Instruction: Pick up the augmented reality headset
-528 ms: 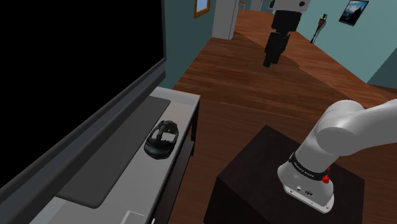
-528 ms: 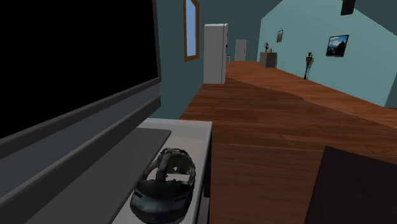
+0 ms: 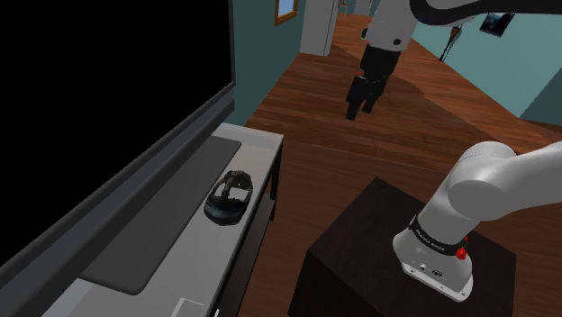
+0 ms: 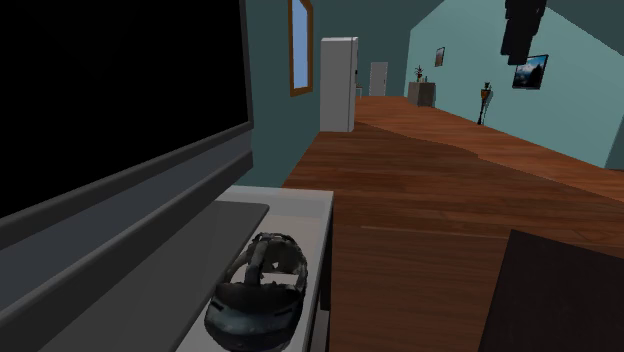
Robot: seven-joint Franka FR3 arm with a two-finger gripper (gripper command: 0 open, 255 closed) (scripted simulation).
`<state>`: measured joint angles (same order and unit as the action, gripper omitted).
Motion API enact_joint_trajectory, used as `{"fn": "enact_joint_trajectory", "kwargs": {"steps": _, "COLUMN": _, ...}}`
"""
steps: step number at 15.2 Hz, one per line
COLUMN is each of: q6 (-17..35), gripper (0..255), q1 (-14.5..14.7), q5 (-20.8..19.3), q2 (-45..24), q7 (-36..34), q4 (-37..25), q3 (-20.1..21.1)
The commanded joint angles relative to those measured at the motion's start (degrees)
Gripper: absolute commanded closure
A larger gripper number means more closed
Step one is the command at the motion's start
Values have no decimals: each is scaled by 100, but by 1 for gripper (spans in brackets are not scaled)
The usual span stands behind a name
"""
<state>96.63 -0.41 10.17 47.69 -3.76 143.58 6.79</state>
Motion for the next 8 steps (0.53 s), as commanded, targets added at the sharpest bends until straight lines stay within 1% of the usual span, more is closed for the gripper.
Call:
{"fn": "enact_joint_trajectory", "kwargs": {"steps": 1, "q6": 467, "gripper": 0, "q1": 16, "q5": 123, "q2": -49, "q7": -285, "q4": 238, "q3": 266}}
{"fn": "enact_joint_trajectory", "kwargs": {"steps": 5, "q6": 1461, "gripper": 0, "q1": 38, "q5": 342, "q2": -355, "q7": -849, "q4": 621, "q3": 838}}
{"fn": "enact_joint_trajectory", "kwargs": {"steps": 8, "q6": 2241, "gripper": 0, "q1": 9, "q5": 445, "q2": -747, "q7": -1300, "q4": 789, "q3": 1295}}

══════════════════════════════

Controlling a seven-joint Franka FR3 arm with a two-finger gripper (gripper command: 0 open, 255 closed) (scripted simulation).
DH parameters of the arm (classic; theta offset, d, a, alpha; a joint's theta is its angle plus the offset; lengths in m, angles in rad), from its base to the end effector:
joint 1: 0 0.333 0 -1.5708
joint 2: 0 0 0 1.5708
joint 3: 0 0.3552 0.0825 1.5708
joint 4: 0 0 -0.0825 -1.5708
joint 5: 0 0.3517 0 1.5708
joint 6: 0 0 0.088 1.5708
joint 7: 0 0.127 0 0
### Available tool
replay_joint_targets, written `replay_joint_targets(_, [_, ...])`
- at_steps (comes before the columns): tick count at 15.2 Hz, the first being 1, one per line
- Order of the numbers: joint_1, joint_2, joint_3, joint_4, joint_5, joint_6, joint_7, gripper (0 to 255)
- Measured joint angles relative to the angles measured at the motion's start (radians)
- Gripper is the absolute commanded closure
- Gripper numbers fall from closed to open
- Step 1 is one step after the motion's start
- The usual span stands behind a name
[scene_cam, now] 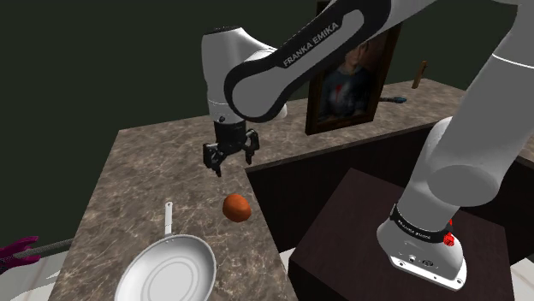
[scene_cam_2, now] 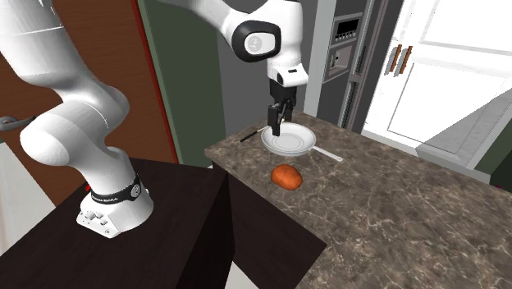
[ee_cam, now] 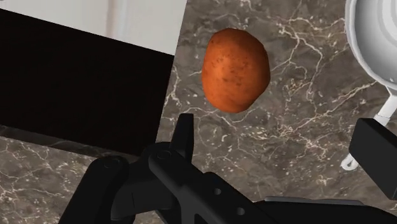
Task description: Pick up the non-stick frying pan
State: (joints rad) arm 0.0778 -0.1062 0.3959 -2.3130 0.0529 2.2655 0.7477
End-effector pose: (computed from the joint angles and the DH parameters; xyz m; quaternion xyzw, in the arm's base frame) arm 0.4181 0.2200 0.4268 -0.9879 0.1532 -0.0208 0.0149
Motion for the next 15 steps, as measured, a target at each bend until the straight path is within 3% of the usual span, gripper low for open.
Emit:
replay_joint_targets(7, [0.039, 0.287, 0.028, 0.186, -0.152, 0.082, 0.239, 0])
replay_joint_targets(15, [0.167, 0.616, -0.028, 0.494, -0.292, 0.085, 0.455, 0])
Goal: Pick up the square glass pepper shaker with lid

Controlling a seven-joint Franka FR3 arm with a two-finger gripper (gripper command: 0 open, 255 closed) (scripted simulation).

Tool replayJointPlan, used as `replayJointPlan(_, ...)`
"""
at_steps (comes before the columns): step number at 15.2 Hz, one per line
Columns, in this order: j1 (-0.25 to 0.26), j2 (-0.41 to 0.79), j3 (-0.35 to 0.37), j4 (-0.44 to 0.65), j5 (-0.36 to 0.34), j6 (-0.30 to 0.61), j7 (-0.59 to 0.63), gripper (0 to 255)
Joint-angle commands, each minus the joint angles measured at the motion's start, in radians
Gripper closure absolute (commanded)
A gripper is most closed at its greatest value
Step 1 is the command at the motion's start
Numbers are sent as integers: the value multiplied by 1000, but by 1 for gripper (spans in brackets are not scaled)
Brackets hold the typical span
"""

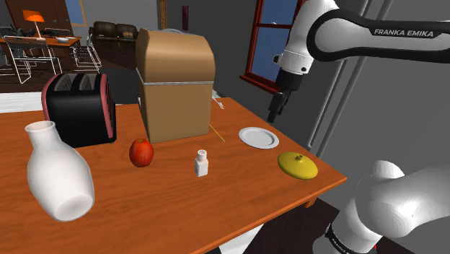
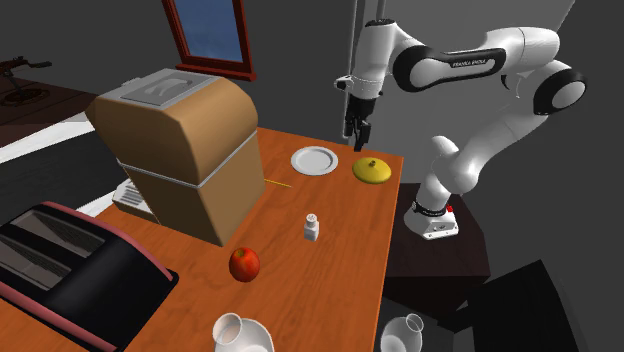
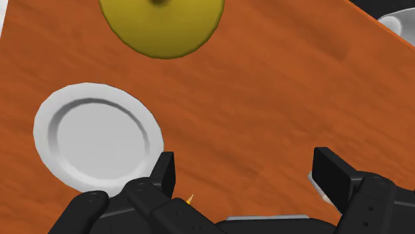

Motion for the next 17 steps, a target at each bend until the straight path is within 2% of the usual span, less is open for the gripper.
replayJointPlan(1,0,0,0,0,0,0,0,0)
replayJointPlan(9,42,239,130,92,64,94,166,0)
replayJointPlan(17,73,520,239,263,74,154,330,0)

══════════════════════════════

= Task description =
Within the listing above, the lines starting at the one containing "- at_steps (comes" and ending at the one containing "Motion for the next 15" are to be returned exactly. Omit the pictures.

= Your solution =
- at_steps (comes before the columns): tick count at 15.2 Hz, the first being 1, one per line
- Order of the numbers: joint_1, joint_2, joint_3, joint_4, joint_5, joint_6, joint_7, gripper (0 to 255)
- Measured joint angles relative to the angles measured at the motion's start (radians)
- Gripper is the absolute commanded closure
- Gripper numbers fall from closed to open
- Step 1 is one step after the motion's start
- The usual span stands behind a name
[scene_cam, now] 
[scene_cam_2, now] 
[ee_cam, now] 
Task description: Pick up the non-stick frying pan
State: (joints rad) arm 0.0778 -0.1062 0.3959 -2.3130 0.0529 2.2655 0.7477
End-effector pose: (computed from the joint angles and the DH parameters; xyz m; quaternion xyzw, in the arm's base frame) arm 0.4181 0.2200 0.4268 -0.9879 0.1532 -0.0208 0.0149
Motion for the next 15 steps, as measured, a target at each bend until the straight path is within 3% of the usual span, gripper low for open.

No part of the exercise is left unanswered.